## What the exercise asks
Each line of the data below from the one holding "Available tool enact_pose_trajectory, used" to the one holding "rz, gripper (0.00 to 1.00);", inclusive, is to be reproduced exactly; no other line belongs in the answer.

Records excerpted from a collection
..........

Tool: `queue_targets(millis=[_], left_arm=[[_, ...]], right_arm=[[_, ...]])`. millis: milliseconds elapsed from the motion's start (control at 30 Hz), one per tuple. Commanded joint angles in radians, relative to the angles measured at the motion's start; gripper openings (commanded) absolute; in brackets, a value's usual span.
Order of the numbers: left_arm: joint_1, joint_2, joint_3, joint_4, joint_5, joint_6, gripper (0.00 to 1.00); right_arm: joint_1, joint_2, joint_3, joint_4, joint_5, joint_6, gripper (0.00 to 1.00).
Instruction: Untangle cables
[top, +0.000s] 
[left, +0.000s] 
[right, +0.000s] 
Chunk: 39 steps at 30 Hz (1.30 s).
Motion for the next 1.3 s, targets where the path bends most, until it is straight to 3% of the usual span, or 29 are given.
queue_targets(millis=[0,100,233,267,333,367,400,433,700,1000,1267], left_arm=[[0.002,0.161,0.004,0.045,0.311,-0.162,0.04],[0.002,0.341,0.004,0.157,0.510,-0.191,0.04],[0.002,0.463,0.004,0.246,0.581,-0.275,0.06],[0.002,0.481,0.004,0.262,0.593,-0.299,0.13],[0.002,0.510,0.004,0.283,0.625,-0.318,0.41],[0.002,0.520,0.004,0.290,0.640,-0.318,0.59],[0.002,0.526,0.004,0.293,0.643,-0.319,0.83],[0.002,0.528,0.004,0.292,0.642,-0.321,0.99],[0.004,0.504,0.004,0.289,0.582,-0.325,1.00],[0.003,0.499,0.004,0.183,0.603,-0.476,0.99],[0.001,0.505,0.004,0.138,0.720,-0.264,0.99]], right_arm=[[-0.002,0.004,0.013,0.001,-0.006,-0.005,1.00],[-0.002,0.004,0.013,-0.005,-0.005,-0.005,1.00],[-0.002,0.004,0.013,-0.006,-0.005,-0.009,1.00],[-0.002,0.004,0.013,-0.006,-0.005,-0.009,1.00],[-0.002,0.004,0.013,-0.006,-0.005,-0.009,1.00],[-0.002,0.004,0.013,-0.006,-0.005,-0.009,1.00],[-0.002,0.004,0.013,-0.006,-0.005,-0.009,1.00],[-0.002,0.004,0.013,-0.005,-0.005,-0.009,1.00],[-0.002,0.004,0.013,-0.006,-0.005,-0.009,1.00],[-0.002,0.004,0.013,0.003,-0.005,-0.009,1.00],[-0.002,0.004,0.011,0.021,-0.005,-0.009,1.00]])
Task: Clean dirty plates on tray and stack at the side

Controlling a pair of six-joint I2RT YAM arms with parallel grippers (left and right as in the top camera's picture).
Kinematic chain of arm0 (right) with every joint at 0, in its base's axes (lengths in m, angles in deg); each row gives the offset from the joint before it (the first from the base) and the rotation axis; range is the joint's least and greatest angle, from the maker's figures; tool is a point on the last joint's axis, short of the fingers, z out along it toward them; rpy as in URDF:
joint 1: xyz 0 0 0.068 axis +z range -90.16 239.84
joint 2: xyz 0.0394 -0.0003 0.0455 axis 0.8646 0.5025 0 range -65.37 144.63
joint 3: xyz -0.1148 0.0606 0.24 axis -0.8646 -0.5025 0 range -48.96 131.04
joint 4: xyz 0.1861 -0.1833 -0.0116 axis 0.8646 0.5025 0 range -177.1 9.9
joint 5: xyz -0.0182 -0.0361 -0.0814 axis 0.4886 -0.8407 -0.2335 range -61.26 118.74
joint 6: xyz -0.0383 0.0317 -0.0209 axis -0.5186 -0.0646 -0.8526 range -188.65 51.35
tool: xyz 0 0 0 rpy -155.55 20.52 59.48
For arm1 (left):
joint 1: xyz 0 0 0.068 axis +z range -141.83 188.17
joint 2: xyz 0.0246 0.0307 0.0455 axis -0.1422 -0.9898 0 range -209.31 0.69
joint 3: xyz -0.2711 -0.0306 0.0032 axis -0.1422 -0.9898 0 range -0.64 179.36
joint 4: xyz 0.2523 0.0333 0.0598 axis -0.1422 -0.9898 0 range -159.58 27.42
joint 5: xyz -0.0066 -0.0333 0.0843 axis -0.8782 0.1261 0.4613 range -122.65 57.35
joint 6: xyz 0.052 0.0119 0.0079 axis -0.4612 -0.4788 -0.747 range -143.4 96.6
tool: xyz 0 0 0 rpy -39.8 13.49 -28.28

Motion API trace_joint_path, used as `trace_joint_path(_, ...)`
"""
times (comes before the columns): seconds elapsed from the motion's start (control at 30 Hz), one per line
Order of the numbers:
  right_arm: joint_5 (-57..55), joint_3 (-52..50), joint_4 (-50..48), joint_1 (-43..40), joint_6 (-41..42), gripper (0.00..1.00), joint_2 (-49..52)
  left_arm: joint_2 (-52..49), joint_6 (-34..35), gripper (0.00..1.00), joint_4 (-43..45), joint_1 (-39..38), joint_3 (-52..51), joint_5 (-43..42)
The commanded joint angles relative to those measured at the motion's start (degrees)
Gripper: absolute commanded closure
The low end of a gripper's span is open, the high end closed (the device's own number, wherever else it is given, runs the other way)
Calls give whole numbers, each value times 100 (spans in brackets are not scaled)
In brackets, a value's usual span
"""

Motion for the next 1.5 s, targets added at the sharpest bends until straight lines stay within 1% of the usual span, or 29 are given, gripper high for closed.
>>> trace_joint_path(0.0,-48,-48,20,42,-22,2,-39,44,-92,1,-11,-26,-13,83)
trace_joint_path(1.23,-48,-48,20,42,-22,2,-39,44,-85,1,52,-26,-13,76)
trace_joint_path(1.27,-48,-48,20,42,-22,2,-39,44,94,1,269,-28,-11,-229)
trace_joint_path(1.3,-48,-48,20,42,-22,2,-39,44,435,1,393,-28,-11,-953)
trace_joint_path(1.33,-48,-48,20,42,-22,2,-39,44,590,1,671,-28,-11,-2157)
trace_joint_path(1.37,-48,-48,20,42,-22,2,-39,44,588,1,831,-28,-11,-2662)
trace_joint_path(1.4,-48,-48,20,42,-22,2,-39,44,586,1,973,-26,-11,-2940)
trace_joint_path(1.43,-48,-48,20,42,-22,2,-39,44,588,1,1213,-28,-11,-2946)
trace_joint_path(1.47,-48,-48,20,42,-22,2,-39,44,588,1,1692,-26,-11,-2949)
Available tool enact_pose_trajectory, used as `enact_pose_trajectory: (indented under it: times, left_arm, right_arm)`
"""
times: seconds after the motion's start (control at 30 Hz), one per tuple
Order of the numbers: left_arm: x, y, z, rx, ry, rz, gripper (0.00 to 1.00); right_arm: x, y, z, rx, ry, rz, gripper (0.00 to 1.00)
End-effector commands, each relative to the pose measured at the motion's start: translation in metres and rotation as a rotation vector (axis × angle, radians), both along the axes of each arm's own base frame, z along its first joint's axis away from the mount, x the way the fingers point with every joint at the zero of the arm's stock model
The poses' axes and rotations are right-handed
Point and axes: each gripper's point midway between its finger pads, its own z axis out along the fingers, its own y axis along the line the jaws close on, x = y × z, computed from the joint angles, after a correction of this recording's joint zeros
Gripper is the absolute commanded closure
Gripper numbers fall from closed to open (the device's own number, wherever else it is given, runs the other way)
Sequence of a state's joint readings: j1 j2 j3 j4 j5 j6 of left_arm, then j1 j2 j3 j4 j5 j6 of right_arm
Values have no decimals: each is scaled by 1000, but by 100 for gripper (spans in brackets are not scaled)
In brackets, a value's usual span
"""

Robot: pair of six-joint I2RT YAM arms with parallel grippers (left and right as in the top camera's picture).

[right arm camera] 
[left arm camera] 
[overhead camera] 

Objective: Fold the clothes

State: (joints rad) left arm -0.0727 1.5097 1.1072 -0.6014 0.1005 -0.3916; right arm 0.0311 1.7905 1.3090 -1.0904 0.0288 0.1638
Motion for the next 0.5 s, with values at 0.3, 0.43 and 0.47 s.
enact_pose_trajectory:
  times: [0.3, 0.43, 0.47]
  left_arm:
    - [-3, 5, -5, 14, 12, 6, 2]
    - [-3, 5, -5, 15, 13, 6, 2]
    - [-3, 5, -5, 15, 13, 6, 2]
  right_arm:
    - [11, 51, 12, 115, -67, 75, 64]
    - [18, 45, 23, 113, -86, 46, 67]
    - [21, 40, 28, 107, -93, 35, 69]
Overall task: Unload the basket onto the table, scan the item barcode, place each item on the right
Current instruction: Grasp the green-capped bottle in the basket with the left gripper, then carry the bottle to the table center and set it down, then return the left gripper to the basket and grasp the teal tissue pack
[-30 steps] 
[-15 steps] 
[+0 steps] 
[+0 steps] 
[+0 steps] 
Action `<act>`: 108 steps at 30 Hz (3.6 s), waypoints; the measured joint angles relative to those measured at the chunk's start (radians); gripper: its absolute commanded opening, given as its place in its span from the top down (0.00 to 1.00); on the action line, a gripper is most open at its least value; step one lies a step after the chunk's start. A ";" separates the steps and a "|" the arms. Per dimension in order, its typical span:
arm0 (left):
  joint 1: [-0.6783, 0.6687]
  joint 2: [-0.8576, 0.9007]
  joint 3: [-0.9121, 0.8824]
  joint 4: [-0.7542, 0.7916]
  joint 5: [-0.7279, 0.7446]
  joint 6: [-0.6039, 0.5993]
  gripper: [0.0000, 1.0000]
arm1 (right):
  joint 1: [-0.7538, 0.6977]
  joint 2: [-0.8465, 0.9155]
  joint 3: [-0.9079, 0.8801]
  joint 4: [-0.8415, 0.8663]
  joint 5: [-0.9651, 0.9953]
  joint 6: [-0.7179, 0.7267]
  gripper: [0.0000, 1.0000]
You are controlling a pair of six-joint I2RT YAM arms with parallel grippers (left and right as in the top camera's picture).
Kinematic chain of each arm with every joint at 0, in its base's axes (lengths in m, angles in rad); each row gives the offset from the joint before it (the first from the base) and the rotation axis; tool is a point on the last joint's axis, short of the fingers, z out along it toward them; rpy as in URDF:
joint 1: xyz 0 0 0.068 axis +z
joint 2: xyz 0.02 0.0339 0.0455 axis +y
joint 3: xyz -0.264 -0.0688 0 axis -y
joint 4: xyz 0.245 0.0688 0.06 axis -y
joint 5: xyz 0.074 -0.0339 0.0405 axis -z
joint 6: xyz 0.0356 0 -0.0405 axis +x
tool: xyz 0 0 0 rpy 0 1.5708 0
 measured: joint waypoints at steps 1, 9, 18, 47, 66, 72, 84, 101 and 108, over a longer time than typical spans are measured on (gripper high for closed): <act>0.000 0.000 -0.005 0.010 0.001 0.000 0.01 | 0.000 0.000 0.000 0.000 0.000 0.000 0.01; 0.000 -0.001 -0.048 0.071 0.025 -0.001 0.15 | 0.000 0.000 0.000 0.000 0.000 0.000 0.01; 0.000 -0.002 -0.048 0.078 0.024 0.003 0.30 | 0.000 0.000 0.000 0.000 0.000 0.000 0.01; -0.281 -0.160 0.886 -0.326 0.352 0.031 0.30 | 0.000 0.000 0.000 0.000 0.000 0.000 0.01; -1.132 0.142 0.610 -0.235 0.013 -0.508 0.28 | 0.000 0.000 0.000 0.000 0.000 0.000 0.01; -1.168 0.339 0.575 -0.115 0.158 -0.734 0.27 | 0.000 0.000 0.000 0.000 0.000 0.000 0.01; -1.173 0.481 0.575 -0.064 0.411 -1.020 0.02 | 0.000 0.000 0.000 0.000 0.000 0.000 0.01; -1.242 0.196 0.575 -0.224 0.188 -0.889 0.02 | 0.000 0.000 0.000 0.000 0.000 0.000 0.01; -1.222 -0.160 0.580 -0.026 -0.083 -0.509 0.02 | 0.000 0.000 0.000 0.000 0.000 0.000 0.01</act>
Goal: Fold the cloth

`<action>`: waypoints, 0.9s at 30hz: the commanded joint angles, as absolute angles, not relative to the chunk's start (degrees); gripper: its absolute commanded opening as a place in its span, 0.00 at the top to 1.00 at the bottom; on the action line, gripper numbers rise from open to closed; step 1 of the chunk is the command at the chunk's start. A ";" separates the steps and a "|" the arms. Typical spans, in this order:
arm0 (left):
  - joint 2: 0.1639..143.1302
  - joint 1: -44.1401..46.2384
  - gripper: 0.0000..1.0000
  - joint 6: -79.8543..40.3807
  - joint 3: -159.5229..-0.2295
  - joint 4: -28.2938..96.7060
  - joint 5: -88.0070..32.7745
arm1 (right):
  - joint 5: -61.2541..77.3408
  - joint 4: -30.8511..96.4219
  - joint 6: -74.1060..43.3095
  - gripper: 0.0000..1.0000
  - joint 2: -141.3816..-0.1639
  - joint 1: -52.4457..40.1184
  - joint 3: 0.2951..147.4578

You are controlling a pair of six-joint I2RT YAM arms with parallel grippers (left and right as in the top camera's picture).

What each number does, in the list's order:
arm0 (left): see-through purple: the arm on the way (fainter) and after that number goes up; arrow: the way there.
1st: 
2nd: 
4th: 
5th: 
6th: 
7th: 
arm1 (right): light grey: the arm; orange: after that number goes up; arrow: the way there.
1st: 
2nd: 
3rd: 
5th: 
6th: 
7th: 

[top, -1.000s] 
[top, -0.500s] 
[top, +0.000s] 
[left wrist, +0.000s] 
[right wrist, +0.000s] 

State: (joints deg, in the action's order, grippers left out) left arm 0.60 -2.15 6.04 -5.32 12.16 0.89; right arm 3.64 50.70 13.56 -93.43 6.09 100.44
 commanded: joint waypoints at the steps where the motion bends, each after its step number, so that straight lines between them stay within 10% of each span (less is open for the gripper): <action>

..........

## Answer box
Available tool enact_pose_trajectory, used as `enact_pose_trajectory: (indented under it: times, left_arm, right_arm)`
"""
times: seconds after the motion's start (control at 30 Hz), one per tuple
Order of the numbers: left_arm: x, y, z, rx, ry, rz, gripper (0.00 to 1.00); right_arm: x, y, z, rx, ry, rz, gripper (0.00 to 1.00)

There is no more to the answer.